• What to produce: Exactly the lines from the one containing "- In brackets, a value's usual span" through the end of the data below are to be reproduced, and nothing besides them.

========

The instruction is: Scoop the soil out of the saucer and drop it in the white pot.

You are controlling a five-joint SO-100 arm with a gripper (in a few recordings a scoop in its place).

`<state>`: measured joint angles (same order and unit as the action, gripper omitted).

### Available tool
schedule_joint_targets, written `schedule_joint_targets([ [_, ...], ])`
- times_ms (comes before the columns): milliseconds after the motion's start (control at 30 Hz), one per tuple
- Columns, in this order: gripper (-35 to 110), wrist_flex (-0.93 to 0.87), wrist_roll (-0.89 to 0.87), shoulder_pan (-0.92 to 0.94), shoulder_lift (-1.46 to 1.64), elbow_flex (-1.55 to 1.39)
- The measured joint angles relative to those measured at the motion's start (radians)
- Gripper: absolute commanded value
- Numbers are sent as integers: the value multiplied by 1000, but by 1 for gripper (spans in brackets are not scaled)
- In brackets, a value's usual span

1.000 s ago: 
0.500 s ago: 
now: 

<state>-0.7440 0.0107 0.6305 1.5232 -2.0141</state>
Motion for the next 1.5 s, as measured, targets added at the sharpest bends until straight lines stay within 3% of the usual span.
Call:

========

• Result of this task:
- In brackets, a value's usual span

1.000 s ago: 
0.500 s ago: 
now: 

<state>-0.7440 0.0107 0.6305 1.5232 -2.0141</state>
Motion for the next 1.5 s, as measured, targets added at the sharpest bends until straight lines stay within 3% of the usual span.
Call:

The answer given above is the complete response.